### TASK INSTRUCTIONS
Which lines of the entries contain the word "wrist"? Please list them.

### STORED DATA
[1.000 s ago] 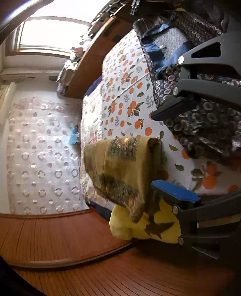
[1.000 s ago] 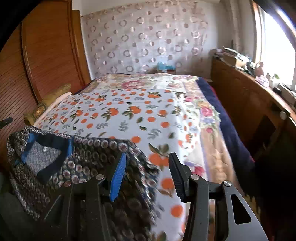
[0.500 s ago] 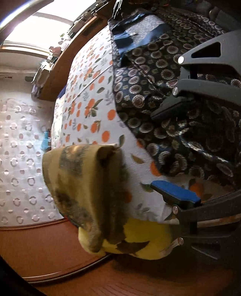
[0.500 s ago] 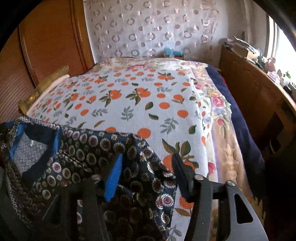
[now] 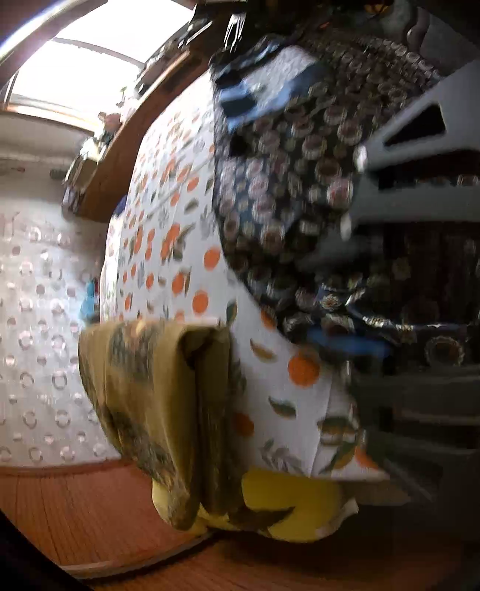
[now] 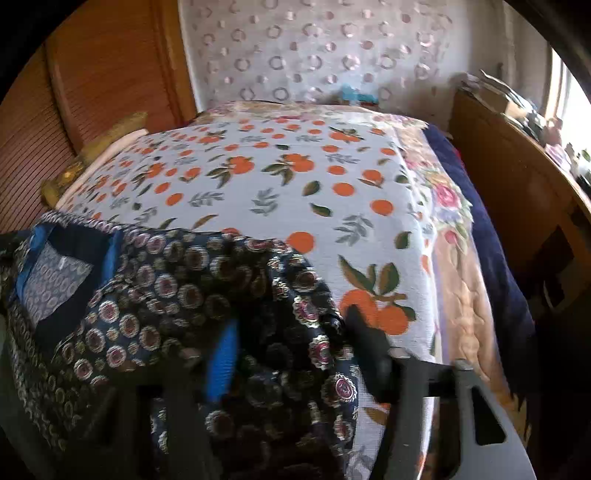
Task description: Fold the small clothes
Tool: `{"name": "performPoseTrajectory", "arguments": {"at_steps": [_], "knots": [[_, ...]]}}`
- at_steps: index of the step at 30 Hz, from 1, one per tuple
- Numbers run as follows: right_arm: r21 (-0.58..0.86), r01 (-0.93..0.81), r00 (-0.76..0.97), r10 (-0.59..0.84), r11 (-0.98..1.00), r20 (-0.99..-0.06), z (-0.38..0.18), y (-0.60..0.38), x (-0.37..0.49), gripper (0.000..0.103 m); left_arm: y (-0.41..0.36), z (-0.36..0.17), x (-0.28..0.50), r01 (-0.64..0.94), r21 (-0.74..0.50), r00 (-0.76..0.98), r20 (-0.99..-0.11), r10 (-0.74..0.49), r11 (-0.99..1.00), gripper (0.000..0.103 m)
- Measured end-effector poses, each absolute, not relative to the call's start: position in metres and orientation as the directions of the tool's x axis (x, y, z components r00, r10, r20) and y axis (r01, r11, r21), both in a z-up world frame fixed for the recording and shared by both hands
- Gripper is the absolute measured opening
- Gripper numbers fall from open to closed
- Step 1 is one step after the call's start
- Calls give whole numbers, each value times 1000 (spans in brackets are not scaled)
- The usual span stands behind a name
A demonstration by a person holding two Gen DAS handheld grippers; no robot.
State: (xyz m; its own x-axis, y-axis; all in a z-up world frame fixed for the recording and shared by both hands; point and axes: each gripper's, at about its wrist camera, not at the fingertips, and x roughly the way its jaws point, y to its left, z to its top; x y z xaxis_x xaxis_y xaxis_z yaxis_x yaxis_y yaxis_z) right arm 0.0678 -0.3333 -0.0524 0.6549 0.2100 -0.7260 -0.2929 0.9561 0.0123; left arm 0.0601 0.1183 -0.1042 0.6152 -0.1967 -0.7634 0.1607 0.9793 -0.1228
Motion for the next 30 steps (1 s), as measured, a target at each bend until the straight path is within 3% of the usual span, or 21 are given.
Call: {"name": "performPoseTrajectory", "arguments": {"at_steps": [3, 5, 9, 19, 25, 30], "knots": [[22, -346, 637, 252, 938, -729, -51, -327, 62, 14, 107, -95, 53, 184, -83, 635, -751, -183, 979, 10], [10, -367, 652, 264, 930, -711, -47, -324, 54, 9, 103, -79, 43, 193, -87, 674, -712, -197, 977, 9], [26, -369, 709, 300, 929, -638, -18, -330, 35, 7, 96, -35, 26, 199, -90, 760, -615, -211, 976, 9], [-71, -360, 878, 312, 930, -364, 125, -333, -2, 7, 101, 85, 32, 177, -61, 918, -349, -188, 982, 8], [-125, -307, 916, 257, 943, -308, 184, -328, 35, 7, 107, 120, 86, 125, -24, 948, -293, -126, 992, 8], [-148, -245, 925, 186, 958, -330, 176, -318, 80, 7, 109, 105, 134, 73, -8, 938, -340, -71, 997, 8]]}}
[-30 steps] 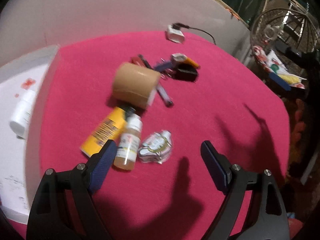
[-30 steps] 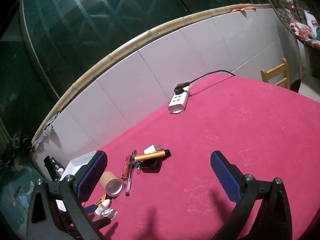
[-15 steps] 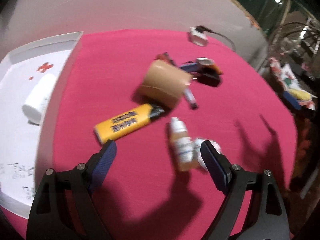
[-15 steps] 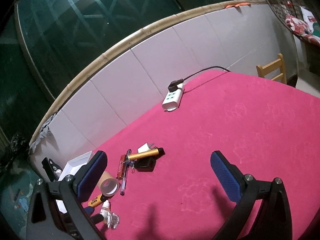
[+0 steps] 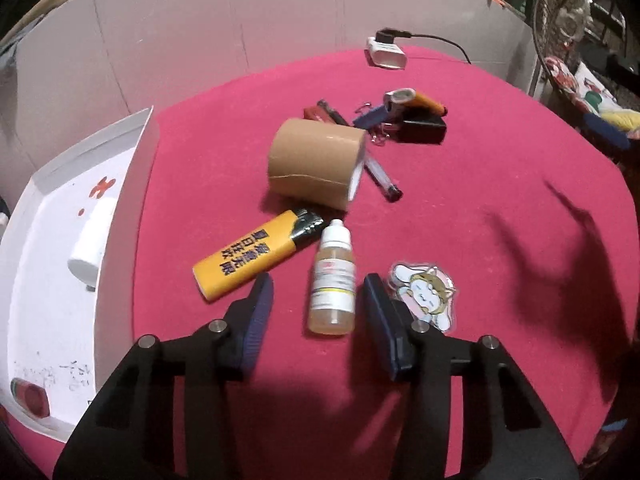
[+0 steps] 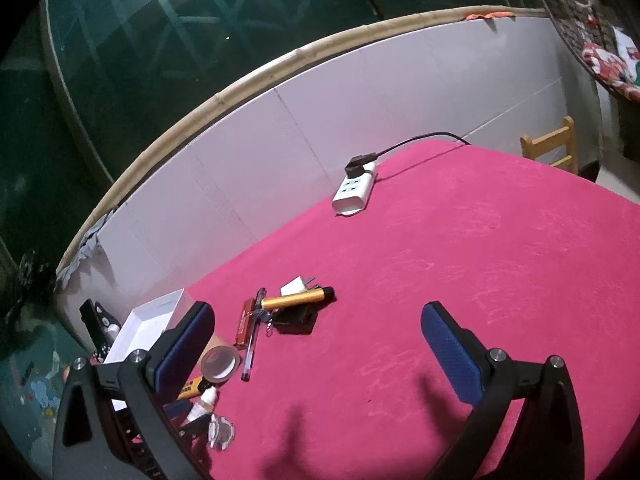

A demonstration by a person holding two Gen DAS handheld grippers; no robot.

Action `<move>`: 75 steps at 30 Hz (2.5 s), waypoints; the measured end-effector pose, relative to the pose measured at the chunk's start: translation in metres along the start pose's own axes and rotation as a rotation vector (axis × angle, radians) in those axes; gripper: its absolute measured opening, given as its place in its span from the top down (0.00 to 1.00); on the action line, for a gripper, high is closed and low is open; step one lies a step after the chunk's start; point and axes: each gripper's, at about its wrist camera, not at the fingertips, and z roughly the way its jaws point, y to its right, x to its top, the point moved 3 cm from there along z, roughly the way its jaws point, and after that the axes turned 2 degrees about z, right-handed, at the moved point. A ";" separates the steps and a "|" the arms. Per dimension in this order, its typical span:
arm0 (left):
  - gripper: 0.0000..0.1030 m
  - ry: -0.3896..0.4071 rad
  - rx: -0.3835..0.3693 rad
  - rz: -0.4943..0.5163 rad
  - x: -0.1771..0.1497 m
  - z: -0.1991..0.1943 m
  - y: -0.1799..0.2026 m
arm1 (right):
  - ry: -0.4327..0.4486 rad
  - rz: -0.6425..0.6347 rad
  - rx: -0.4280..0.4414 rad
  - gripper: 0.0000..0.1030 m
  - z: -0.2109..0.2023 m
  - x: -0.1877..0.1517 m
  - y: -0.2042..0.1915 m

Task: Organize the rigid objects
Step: 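Lift the eye-drop bottle with the left gripper while the right gripper grasps the tan tape roll, then carry the eye-drop bottle and tape roll into the tray and open both grippers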

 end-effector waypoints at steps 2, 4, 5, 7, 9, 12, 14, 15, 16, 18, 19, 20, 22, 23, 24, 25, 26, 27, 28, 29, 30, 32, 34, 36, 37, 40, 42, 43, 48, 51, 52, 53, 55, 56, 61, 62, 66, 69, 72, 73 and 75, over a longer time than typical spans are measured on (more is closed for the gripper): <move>0.55 -0.001 -0.022 0.023 0.002 0.001 0.002 | -0.003 -0.006 0.000 0.00 0.001 -0.001 -0.001; 0.55 0.003 -0.083 0.053 0.004 0.003 0.010 | -0.015 -0.007 0.002 0.00 0.003 -0.001 -0.001; 0.55 0.003 -0.091 0.059 0.004 0.004 0.013 | -0.020 -0.008 0.003 0.00 0.004 -0.002 -0.001; 0.55 0.009 -0.092 0.047 0.004 0.005 0.014 | -0.035 -0.018 0.005 0.00 0.007 -0.003 -0.002; 0.61 0.010 -0.100 0.023 0.003 0.004 0.010 | -0.054 -0.036 -0.003 0.00 0.011 -0.005 -0.002; 0.77 0.015 -0.091 -0.022 0.001 0.000 0.002 | -0.105 -0.097 -0.053 0.00 0.024 -0.009 -0.004; 0.81 0.022 -0.094 -0.055 -0.001 -0.002 -0.005 | -0.131 -0.129 -0.082 0.00 0.033 -0.012 -0.007; 0.81 0.025 -0.099 -0.074 -0.004 -0.004 -0.007 | -0.144 -0.146 -0.088 0.00 0.037 -0.014 -0.009; 0.81 0.027 -0.102 -0.088 -0.006 -0.005 -0.010 | -0.158 -0.172 -0.090 0.00 0.042 -0.017 -0.014; 0.81 0.034 -0.104 -0.107 -0.010 -0.009 -0.014 | -0.174 -0.216 -0.083 0.00 0.049 -0.021 -0.024; 0.81 0.037 -0.105 -0.117 -0.012 -0.012 -0.017 | -0.192 -0.254 -0.063 0.00 0.054 -0.024 -0.035; 0.81 0.040 -0.105 -0.124 -0.012 -0.014 -0.017 | -0.207 -0.272 -0.042 0.00 0.059 -0.026 -0.044; 0.81 0.057 -0.108 -0.137 -0.017 -0.023 -0.021 | -0.239 -0.304 0.016 0.00 0.068 -0.030 -0.064; 0.81 0.067 -0.107 -0.139 -0.018 -0.028 -0.023 | -0.256 -0.326 0.043 0.00 0.074 -0.033 -0.077; 0.81 0.077 -0.103 -0.141 -0.019 -0.033 -0.024 | -0.263 -0.345 0.058 0.00 0.079 -0.036 -0.087; 0.81 0.088 -0.099 -0.146 -0.021 -0.040 -0.026 | -0.266 -0.382 0.074 0.00 0.086 -0.040 -0.102; 0.81 0.096 -0.101 -0.152 -0.024 -0.046 -0.028 | -0.270 -0.405 0.076 0.00 0.092 -0.044 -0.110; 0.81 0.100 -0.103 -0.157 -0.025 -0.049 -0.029 | -0.275 -0.430 0.077 0.00 0.097 -0.047 -0.118; 0.81 0.107 -0.106 -0.166 -0.028 -0.054 -0.031 | -0.279 -0.466 0.084 0.00 0.106 -0.053 -0.129; 0.81 0.112 -0.108 -0.170 -0.029 -0.057 -0.032 | -0.280 -0.493 0.090 0.00 0.110 -0.056 -0.135; 0.81 0.116 -0.109 -0.174 -0.031 -0.060 -0.034 | -0.283 -0.523 0.094 0.00 0.115 -0.060 -0.141; 0.81 0.125 -0.107 -0.184 -0.035 -0.066 -0.038 | -0.303 -0.585 0.109 0.00 0.127 -0.066 -0.149; 0.81 0.132 -0.106 -0.202 -0.038 -0.071 -0.043 | -0.347 -0.612 0.110 0.08 0.139 -0.072 -0.150; 0.81 0.137 -0.106 -0.219 -0.039 -0.072 -0.047 | -0.384 -0.610 0.113 0.20 0.147 -0.075 -0.148; 0.81 0.140 -0.107 -0.227 -0.039 -0.072 -0.049 | -0.402 -0.608 0.111 0.24 0.151 -0.077 -0.146; 0.81 0.148 -0.114 -0.233 -0.037 -0.074 -0.049 | -0.435 -0.608 0.107 0.27 0.158 -0.081 -0.142; 0.81 0.155 -0.114 -0.231 -0.036 -0.076 -0.049 | -0.421 -0.648 0.101 0.28 0.157 -0.085 -0.142; 0.81 0.159 -0.112 -0.232 -0.035 -0.077 -0.049 | -0.415 -0.666 0.096 0.30 0.157 -0.086 -0.143; 0.81 0.188 -0.102 -0.240 -0.032 -0.084 -0.054 | -0.400 -0.694 0.079 0.39 0.152 -0.088 -0.147; 0.81 0.216 -0.083 -0.246 -0.029 -0.092 -0.060 | -0.342 -0.634 0.099 0.39 0.134 -0.076 -0.147; 0.81 0.228 -0.074 -0.249 -0.027 -0.096 -0.063 | -0.317 -0.618 0.111 0.39 0.127 -0.072 -0.150; 0.81 0.238 -0.065 -0.249 -0.026 -0.098 -0.065 | -0.286 -0.599 0.129 0.39 0.116 -0.065 -0.152; 0.81 0.264 -0.041 -0.251 -0.023 -0.107 -0.068 | -0.234 -0.578 0.153 0.39 0.098 -0.055 -0.157; 0.81 0.276 -0.028 -0.251 -0.022 -0.112 -0.070 | -0.202 -0.571 0.172 0.39 0.085 -0.049 -0.162; 0.81 0.343 0.047 -0.265 -0.017 -0.136 -0.081 | -0.087 -0.553 0.241 0.39 0.040 -0.030 -0.184; 0.81 0.353 0.062 -0.266 -0.017 -0.140 -0.083 | -0.076 -0.547 0.255 0.39 0.034 -0.028 -0.187; 0.81 0.395 0.124 -0.280 -0.019 -0.155 -0.092 | -0.041 -0.542 0.292 0.39 0.016 -0.023 -0.196; 0.81 0.412 0.151 -0.292 -0.023 -0.165 -0.098 | -0.026 -0.545 0.311 0.39 0.006 -0.023 -0.202; 0.81 0.429 0.167 -0.306 -0.027 -0.174 -0.103 | -0.017 -0.553 0.323 0.39 -0.001 -0.024 -0.207; 0.81 0.433 0.171 -0.309 -0.028 -0.176 -0.104 | -0.016 -0.554 0.326 0.39 -0.003 -0.025 -0.208; 0.81 0.442 0.184 -0.312 -0.031 -0.181 -0.107 | -0.017 -0.556 0.336 0.39 -0.007 -0.026 -0.211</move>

### FINAL ANSWER
State: (xyz m; its own x-axis, y-axis; all in a z-up world frame fixed for the recording and shared by both hands; point and axes: each gripper's, at about its wrist camera, not at the fingertips, and x roughly the way its jaws point, y to its left, z to its top; x y z xaxis_x xaxis_y xaxis_z yaxis_x yaxis_y yaxis_z) right arm 0.0678 -0.3333 -0.0524 0.6549 0.2100 -0.7260 -0.2929 0.9561 0.0123; left arm 0.0601 0.1183 -0.1042 0.6152 -0.1967 -0.7634 0.1607 0.9793 -0.1228
Action `<move>`: 75 steps at 30 Hz (2.5 s), waypoints; the measured end-effector pose, relative to the pose measured at the chunk's start: translation in metres along the start pose's own axes and rotation as a rotation vector (axis × angle, radians) in those axes; gripper: its absolute measured opening, given as its place in its span from the top down (0.00 to 1.00); on the action line, for a gripper, high is closed and low is open; step one lies a step after the chunk's start; point and axes: each gripper's, at about its wrist camera, not at the fingertips, and z roughly the way its jaws point, y to its right, x to its top, the point moved 3 cm from there along z, roughly the way its jaws point, and after that the axes turned 2 degrees about z, right-handed, at the moved point. A ";" separates the steps and a "|" the arms. Per dimension in this order, its typical span:

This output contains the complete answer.